What is needed:
Would you retype the whole listing exactly, leaving its pictures out?
-----
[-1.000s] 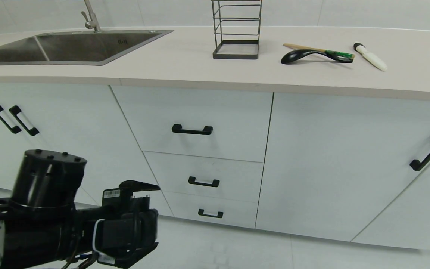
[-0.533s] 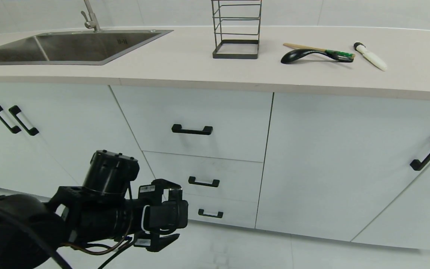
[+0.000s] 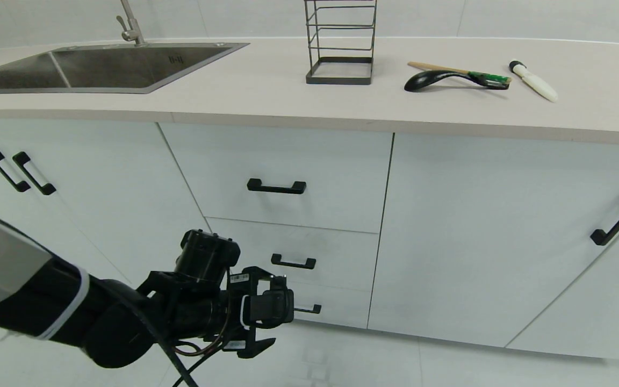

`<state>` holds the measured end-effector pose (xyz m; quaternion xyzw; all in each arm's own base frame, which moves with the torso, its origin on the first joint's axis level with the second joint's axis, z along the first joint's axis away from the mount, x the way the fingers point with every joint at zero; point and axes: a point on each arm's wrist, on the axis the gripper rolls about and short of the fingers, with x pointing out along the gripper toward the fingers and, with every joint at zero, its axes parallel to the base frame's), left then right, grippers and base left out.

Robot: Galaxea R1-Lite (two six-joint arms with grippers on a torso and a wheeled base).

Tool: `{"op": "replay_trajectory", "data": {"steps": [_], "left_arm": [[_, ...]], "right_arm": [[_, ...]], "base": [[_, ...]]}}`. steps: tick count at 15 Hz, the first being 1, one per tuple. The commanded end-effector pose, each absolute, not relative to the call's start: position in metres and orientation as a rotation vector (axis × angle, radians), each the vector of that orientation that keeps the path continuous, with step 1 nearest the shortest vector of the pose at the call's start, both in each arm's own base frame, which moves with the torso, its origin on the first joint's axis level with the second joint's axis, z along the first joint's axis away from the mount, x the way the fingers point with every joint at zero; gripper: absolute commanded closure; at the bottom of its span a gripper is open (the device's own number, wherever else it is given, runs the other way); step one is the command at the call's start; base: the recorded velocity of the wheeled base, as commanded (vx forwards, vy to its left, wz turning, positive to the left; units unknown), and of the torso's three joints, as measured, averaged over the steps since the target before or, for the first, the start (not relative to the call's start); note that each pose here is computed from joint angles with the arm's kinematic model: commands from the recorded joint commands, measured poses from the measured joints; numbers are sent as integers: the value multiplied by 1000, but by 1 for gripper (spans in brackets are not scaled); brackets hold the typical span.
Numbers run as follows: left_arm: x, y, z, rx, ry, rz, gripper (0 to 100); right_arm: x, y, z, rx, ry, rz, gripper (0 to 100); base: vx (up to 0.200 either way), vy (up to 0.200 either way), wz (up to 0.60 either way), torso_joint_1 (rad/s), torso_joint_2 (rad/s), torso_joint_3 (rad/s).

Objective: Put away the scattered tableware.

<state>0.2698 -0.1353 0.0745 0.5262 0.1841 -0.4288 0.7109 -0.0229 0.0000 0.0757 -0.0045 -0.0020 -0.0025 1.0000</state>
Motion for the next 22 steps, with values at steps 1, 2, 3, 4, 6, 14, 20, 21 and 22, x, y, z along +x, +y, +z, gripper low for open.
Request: {"op": "replay_trajectory", "data": {"steps": [1,2,3,4,6,14,20,21,22], "left_arm": [[292,-146,55,1160,427,-953,0],[299,-150,51,1161,424,-949,0],[306,-154,47,1162,417,-950,0],[311,-158,44,1165,406,-951,0],[321,-164,38,1164,401,-947,0],[351,-174,26,1177,385,-894,0],[357,-170,24,1169,371,-859,0],[357,-170,18,1170,384,-866,0],[358,-170,14,1169,391,-871,0]], "right_arm": [[-23,0,76,-9,-3,-5,100],[-23,0,76,-9,-3,-5,100],[-23,0,76,-9,-3,-6,100],[-23,0,76,-9,-3,-5,100],[-23,0,76,-9,-3,-5,100],[-23,0,76,-9,-3,-6,100],[-23,0,76,-9,-3,-5,100],[-23,0,76,-9,-3,-5,100],[-23,0,76,-9,-3,-5,100]], "base": [[0,0,0,0,0,0],[0,0,0,0,0,0],[0,0,0,0,0,0],[0,0,0,0,0,0],[0,0,0,0,0,0],[0,0,0,0,0,0],[0,0,0,0,0,0],[0,0,0,0,0,0],[0,0,0,0,0,0]]}}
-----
Solution:
[-1.000s] 
[-0.533s] 
[+0.000s] 

`<state>` holds the measured end-effector pose (xyz m; quaternion xyzw; all in each arm's own base frame, which moves with the torso, its origin on the first joint's axis level with the second joint's axis, z along the first joint's axis away from the mount, x the way the fingers point with every joint at zero; point and axes: a point on each arm's wrist, on the axis the gripper rolls about and short of the fingers, with x pointing out along the gripper toward the fingers and, with every joint at zero, its axes parallel to the base frame's), left then right, grippers and base left out.

Robot: Galaxea R1-Lite (two six-joint arms with grippers on a torso and a wheeled base).

Tool: `{"op": "replay_trajectory", "data": {"steps": [_], "left_arm": [[_, ...]], "right_arm": [[_, ...]], "base": [[_, ...]]}}`. steps: tick count at 15 Hz, the first being 1, one per tuple. The commanded end-effector pose, each absolute, not relative to the call's start: position in metres and orientation as a rotation vector (axis × angle, radians), each the vector of that orientation that keeps the path continuous, with step 1 nearest the shortest vector of the pose at the call's start, both in each arm's own base frame, which moves with the torso, its origin on the first joint's axis level with the second joint's axis, z along the first joint's axis away from the mount, x the way the fingers point with every joint at zero; gripper: absolute commanded closure; at the bottom of its span a gripper is open (the device's own number, wherever else it is given, runs the other way); step one is the command at the call's start; base: the recorded velocity of the wheeled base, as commanded (vx forwards, vy to its left, wz turning, positive to the left; units unknown), and of the torso's three joints, as measured, averaged over the steps since the target before or, for the first, the start (not relative to the call's start); note that each pose here is computed from joint angles with the arm's kinematic model: commands from the recorded joint commands, measured poses from the measured joints; numbers are sent as integers: the value multiplied by 1000, but by 1 for gripper (spans in brackets are not scaled); brackets hold the typical span.
Numbers run as follows: left_arm: x, y, z, rx, ry, rz, gripper (0 to 100); right_arm: x, y, z, rx, ry, rz, gripper (0 to 100); base: vx (up to 0.200 either way), vy (up to 0.200 either way), wz (up to 0.60 either way), torso_joint_1 (rad/s), torso_joint_2 (rad/s), torso_joint_3 (rad/s).

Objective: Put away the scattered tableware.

<state>0.2698 -0.1353 0.0745 0.5262 0.1841 -0.4288 0.7109 -0.0229 0.0000 0.0757 -0.0045 -0.0020 -0.0025 1.0000</state>
Motion for the next 22 steps, with values at steps 1, 2, 3, 4, 6, 14, 20, 21 and 22, x, y, z along +x, +y, +z, gripper low for open.
Request: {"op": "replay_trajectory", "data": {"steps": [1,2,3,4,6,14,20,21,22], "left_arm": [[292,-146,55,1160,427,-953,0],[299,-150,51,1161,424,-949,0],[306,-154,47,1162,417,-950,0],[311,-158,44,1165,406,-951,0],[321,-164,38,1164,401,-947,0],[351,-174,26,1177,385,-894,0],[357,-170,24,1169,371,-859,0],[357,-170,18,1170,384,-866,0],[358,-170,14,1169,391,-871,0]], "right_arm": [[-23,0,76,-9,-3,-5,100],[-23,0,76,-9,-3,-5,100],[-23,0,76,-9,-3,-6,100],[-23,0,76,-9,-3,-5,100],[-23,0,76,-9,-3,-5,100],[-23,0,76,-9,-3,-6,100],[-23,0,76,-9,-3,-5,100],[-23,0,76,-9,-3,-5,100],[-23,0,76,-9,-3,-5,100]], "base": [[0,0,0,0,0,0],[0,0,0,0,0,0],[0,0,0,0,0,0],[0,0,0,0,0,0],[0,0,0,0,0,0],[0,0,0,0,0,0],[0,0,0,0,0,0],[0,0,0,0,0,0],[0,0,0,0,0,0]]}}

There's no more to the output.